▶ _WORK TO BE COMPLETED_: Copy the lines below, beginning with the one that contains "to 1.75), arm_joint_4" and continuing through the final line, exactly as written and with no other lines.

#### DATA EXTRACT ####

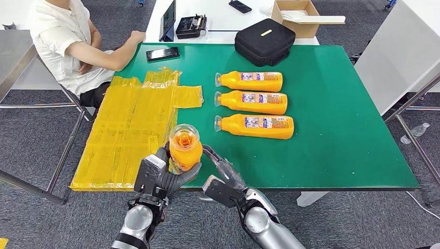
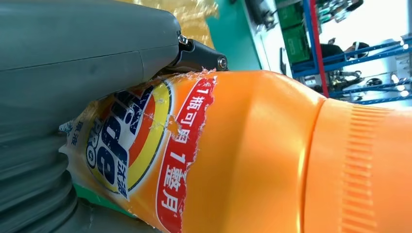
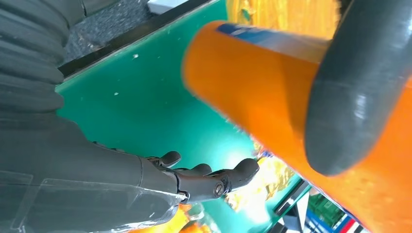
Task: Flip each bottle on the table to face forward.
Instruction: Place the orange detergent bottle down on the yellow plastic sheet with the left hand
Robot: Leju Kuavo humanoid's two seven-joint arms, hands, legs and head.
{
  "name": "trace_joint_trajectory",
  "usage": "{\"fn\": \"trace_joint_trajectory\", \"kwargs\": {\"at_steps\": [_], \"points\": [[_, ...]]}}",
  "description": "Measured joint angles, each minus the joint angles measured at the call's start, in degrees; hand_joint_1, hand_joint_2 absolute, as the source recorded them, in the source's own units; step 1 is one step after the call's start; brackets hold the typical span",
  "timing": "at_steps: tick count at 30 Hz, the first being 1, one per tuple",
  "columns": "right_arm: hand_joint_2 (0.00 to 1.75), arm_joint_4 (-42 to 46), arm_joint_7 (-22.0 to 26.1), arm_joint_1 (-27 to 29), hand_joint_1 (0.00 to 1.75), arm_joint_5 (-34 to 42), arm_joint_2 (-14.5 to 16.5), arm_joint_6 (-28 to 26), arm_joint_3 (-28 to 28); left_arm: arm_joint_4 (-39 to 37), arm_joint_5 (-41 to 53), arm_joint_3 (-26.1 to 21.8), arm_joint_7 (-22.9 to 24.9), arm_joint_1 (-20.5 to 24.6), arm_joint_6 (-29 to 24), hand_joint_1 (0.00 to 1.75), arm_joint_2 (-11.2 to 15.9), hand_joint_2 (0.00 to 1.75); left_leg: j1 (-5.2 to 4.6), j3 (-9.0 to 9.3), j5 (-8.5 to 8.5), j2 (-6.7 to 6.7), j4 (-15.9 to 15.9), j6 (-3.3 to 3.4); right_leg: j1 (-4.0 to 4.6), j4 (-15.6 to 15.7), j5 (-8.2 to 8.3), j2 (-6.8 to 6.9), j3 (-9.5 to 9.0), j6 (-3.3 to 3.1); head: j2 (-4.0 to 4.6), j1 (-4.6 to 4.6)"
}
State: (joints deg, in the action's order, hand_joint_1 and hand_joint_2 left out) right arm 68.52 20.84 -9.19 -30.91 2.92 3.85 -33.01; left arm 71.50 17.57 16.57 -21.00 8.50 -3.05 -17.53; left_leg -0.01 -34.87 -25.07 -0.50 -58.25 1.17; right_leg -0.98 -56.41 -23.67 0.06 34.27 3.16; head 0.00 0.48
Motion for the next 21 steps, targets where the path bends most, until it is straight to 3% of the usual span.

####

▶ _ANSWER SPACE_:
  "columns": "right_arm: hand_joint_2 (0.00 to 1.75), arm_joint_4 (-42 to 46), arm_joint_7 (-22.0 to 26.1), arm_joint_1 (-27 to 29), hand_joint_1 (0.00 to 1.75), arm_joint_5 (-34 to 42), arm_joint_2 (-14.5 to 16.5), arm_joint_6 (-28 to 26), arm_joint_3 (-28 to 28); left_arm: arm_joint_4 (-39 to 37), arm_joint_5 (-41 to 53), arm_joint_3 (-26.1 to 21.8), arm_joint_7 (-22.9 to 24.9), arm_joint_1 (-20.5 to 24.6), arm_joint_6 (-29 to 24), hand_joint_1 (0.00 to 1.75), arm_joint_2 (-11.2 to 15.9), hand_joint_2 (0.00 to 1.75); left_leg: j1 (-5.2 to 4.6), j3 (-9.0 to 9.3), j5 (-8.5 to 8.5), j2 (-6.7 to 6.7), j4 (-15.9 to 15.9), j6 (-3.3 to 3.4); right_leg: j1 (-4.0 to 4.6), j4 (-15.6 to 15.7), j5 (-8.2 to 8.3), j2 (-6.8 to 6.9), j3 (-9.5 to 9.0), j6 (-3.3 to 3.1); head: j2 (-4.0 to 4.6), j1 (-4.6 to 4.6)"
}
State: (joints deg, in the action's order, hand_joint_1 and hand_joint_2 left out) right arm 68.52 20.84 -9.19 -30.91 2.92 3.85 -33.01; left arm 71.50 17.57 16.57 -21.00 8.50 -3.05 -17.53; left_leg -0.01 -34.87 -25.07 -0.50 -58.25 1.17; right_leg -0.98 -56.41 -23.67 0.06 34.27 3.16; head 0.00 0.48
Motion for the next 21 steps, targets where the path bends most, until it is straight to 3% of the usual span.

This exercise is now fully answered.